Hubbard reported that invertase and sucrose phosphate synthase are related to the sucrose concentration in melon fruit [35]. Invertase is the main sucrose-hydrolysing enzyme associated with quality and sugar accumulation during strawberry ripening [36]. In the present study, the opposite changes between the sucrose concentration (Fig. 3D) and VcINV (Fig. 5B) in Elizabeth are consistent with a previous study that reported a negative correlation between the sucrose and invertase concentrations [37]. When blueberries ripen, sugar metabolism continues after harvest [2]; in the present study, the sucrose concentration increased from the pink to dark blue stages in Elizabeth, but it decreased in Brigitta. The expression of the three target genes was always higher in Brigitta than in Elizabeth. Our previous research also demonstrated that the inhibition of VcSPS and VcINV increased sugar accumulation in blueberries [4]. Aldose reductase is involved in sugar metabolism in plants. In peach, abscisic acid, oxidative stress, and cold and salt stress treatments induced AKR [9]. High expression of the tomato SlAKR4B gene was detected in senescent leaves and ripening fruit [38]. The present study is the first to investigate the expression of AKR genes in blueberries and revealed significant correlations with SSC. The difference in the expression of VcADR (OK318879) may have caused the differences in sucrose accumulation in the two blueberry cultivars studied. The up-regulation of VcADR led to a decrease in the sucrose concentration, which caused a decline in sugar accumulation. The effects of chitosan on the three genes were more evident after 5 d in Elizabeth. We hypothesise that chitosan induces the inhibition of VcADR and VcINV, and the activation of VcSPS, which leads to changes in the sucrose concentration, which determines the sweetness of blueberries; however, future studies should confirm this hypothesis.
Conclusion
The changes in sucrose and VcADR affect sugar metabolism in highbush blueberries. The effects of sugar metabolism during ripening and postharvest chitosan treatment were more significant in the Elizabeth than in the Brigitta cultivars. Down-regulation of the three targeted genes induced sugar accumulation in highbush blueberries during ripening. Chitosan inhibited the expression of VcADR and induced higher sugar concentrations after storage. The stimulation or degradation of sucrose determined the levels of sugar metabolites in the two blueberry cultivars studied. Aldose reductase might be an essential enzyme in blueberry sugar metabolism and an increase in sucrose stimulated sugar accumulation in blueberries. These findings add to the body of research on the mechanism of sugar accumulation in fruit during maturation and after postharvest treatments in blueberries.
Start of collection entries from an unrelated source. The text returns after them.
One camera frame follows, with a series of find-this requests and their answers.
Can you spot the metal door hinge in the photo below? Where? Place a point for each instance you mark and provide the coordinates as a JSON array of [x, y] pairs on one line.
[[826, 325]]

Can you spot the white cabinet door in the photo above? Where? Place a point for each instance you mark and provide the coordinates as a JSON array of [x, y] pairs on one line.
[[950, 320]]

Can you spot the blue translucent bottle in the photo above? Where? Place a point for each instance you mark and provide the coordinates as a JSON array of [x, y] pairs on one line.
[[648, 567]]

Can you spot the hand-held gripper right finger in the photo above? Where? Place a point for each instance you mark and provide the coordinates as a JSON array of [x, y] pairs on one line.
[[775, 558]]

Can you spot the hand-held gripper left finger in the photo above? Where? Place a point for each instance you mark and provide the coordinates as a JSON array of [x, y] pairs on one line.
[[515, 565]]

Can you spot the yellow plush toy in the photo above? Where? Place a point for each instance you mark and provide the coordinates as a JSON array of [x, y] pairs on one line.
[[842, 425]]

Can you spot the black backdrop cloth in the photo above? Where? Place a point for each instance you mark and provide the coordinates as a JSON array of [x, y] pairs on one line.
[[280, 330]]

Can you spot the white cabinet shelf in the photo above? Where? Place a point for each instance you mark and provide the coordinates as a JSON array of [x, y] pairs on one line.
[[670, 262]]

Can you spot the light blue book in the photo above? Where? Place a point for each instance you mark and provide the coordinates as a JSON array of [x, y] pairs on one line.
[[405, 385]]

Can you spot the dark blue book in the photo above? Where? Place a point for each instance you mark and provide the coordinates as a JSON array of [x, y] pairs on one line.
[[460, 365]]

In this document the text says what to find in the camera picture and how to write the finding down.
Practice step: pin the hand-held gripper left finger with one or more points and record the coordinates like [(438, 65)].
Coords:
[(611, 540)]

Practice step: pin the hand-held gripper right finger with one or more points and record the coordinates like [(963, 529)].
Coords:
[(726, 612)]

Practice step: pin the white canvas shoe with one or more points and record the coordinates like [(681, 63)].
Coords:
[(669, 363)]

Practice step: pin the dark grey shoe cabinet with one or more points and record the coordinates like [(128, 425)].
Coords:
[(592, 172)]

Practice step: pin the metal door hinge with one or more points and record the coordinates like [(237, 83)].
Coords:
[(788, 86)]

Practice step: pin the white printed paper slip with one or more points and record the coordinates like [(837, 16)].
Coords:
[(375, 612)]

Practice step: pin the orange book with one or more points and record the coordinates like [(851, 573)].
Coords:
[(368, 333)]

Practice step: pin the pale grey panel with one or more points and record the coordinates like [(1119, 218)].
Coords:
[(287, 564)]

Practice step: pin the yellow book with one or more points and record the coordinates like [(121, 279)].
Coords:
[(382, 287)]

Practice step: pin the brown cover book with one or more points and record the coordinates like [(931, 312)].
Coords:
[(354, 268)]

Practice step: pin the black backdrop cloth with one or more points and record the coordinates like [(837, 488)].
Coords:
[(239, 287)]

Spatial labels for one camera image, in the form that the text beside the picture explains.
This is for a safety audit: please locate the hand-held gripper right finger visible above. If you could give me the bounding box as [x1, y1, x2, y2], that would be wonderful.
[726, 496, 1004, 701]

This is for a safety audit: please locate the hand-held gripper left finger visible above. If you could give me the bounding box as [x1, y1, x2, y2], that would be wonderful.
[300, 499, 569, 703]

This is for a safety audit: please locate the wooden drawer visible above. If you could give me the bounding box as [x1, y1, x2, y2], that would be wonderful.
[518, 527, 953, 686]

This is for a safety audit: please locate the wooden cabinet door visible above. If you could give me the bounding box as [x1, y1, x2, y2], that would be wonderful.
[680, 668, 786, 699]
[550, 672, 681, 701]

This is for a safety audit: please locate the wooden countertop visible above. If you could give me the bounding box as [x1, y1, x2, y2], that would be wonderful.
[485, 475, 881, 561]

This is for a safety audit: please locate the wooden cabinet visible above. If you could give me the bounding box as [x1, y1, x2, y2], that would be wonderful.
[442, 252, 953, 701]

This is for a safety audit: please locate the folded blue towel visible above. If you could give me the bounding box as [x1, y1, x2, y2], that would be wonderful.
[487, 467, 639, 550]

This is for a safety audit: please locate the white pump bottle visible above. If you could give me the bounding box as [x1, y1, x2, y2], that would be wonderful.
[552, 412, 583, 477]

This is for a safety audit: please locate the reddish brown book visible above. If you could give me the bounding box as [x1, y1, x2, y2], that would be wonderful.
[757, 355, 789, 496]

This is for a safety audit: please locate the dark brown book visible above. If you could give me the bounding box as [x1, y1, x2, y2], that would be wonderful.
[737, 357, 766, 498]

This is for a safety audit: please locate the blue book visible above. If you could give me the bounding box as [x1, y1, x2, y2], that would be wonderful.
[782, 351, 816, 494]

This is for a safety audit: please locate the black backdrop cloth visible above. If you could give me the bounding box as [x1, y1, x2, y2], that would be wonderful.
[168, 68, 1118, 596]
Declaration of competing interest
The authors declare no conflict of interest related to this study.
Funding
This work was supported by the National Research Foundation of Korea (grant number. 2020R1I1A1A01066341).
Author’s contributions
CTTN designed the whole research, conducted experiments, and wrote the manuscript. SOY conducted the experiments in part with critical technical assistance, WSC supported technically for GC-MS.